Case Study 6.3 - "Unilateral Work Rule Changes"

The deceptively simple zipper clause included in the labor contract is profoundly powerful in its effects, or would be so if the legal exceptions of such a clause were not so prohibitive of its seeming intent. The clause is not especially complex, and means exactly what it says -- except for instances explicitly specified by he contract, no further bargaining is needed or can be required until the termination/expiration of the contract as "all the bargainable issues for the term thereof" have been definitively addressed by the contract. When both parties (i.e. labor and management) sign this contract, it is intended to mean that both parties are agreeing that all bargainable issues have been dealt with, and that therefore no more bargaining is necessary.

In reality, however, the full scope of the clauses' stated powers cannot be enforced due to existing legal requirements enforcing mandatory bargaining on certain labor issues. The zipper clause, that is, cannot prevent either labor or management from seeking or insisting on bargaining over an area that specifically requires bargaining between the two parties under U.S. labor law. Even if the labor contract grants unilateral authority to one or the other of the parties in regards to a particular issue, any action taken that affects an area for which collective bargaining is mandated must be agreed upon by both labor and management. In this scenario, management's interpretation of the contract suggests that this contract supersedes law and legal precedent, claiming that the unilateral power granted it in the contract and the zipper clause both separately grant them absolute authority to make the new rules.

Had these rules not encroached upon grounds of mandatory bargaining, this reading of the contract would have been applicable. However, given that bonuses and incentive pay are areas of employment compensation in which decisions must be reached via collective bargaining, the issue of increased wages for achieving perfect attendance is something that must be negotiated. As the union cannot actually force management to pay any such bonus, when the contract still in effect did not provide for one, it does not seem especially advantageous for them to press the issue at this point, but they certainly have a legal right to. The new work rules specifically use the word "bonus" to describe the additional pay, which is clearly a form of incentive pay as well; management did not even make an effort to circumvent the law through a manipulation of language (though apparently through arrogance rather than forthrightness).

The testing of employees is also considered a condition of employment worthy of mandatory collective bargaining, so management would again be in the wrong regarding this rule.
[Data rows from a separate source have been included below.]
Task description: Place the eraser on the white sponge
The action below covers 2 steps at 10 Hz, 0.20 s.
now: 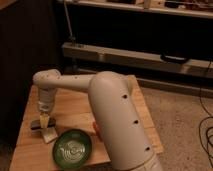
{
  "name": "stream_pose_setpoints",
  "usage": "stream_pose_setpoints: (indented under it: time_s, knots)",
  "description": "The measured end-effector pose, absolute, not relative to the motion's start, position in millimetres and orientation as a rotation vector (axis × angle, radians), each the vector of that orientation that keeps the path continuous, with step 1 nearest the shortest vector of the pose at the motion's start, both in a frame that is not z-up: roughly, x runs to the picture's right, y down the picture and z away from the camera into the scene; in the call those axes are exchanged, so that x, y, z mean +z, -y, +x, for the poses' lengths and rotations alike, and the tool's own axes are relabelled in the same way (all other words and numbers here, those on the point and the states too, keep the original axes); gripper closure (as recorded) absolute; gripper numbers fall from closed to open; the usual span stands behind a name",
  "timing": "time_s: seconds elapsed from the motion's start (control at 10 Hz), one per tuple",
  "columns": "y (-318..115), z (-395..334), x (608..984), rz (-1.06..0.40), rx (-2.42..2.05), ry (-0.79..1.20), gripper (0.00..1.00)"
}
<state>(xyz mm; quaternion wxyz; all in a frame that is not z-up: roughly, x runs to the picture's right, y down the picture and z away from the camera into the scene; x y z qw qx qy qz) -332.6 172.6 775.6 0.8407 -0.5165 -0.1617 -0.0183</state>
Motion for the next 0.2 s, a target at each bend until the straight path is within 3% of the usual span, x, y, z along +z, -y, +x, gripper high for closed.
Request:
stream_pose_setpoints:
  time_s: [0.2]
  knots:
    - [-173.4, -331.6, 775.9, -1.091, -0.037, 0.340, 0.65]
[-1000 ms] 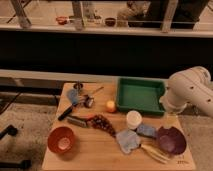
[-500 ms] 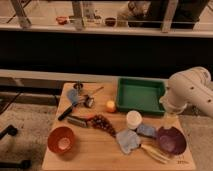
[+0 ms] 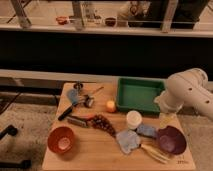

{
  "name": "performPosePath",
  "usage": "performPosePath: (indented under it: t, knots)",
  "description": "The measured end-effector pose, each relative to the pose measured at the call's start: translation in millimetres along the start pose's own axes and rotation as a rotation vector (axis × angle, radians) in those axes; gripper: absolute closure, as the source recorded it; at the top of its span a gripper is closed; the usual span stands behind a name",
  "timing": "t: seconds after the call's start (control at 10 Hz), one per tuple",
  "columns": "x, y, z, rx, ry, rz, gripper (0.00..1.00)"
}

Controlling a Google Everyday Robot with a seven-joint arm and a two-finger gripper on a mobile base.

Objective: Place apple in purple bowl

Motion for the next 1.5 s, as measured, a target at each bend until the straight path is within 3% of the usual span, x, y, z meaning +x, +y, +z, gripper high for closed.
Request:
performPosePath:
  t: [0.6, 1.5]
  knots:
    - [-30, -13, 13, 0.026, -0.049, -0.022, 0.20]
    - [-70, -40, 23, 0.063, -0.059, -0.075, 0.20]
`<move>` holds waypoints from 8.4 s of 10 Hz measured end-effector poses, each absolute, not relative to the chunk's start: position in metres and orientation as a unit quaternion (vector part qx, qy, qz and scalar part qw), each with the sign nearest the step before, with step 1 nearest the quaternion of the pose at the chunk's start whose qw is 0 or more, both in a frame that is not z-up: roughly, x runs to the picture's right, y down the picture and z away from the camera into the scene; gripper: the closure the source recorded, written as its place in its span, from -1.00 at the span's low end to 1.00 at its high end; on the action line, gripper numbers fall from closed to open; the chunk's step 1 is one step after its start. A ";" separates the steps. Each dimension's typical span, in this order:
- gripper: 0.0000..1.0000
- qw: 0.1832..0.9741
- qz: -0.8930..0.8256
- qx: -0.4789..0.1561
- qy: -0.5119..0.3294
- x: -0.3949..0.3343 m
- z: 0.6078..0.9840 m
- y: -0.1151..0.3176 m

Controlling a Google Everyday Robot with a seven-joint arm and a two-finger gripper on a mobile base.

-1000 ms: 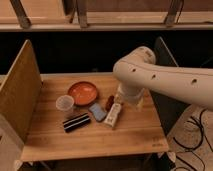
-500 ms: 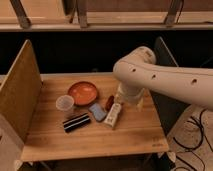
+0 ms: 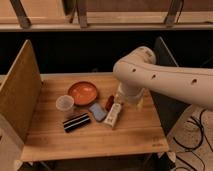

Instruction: Place the white sponge in the ceramic cup

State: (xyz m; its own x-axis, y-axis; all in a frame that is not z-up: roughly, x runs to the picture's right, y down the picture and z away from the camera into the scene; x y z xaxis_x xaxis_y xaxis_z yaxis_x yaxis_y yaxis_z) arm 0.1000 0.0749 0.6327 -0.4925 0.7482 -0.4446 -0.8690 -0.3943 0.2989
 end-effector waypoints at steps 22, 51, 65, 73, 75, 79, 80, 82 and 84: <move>-0.30 0.855 0.477 -0.195 0.062 0.001 0.699 0.011; -0.30 0.859 0.383 -0.339 0.023 -0.070 0.857 0.104; 0.09 0.855 0.370 -0.362 0.041 -0.077 0.893 0.136; 0.54 0.841 0.383 -0.376 0.064 -0.060 0.895 0.159; 0.57 0.839 0.394 -0.369 0.068 -0.051 0.894 0.158; 1.00 0.824 0.468 -0.317 0.046 -0.029 0.881 0.117; 1.00 0.819 0.483 -0.306 0.042 -0.024 0.877 0.111; 1.00 0.813 0.516 -0.269 0.026 -0.007 0.862 0.085; 1.00 0.815 0.532 -0.231 -0.004 0.001 0.845 0.047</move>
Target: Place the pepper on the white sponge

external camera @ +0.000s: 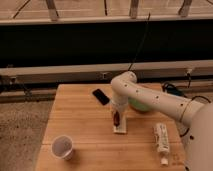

Depending on the state of operation, such a rule's very legality might be in question; at the least, mandatory drug tests have consistently been seen as an invasion of privacy in many occupations, and bargaining n this point is not only legally mandatory but provides better protection for the employer in producing legally indisputable results in the case of a positive test related to an accident and/or injury. The fact that they would attempt to implement this new policy without prior notice or negotiation is evidence of bad faith bargaining on management's part.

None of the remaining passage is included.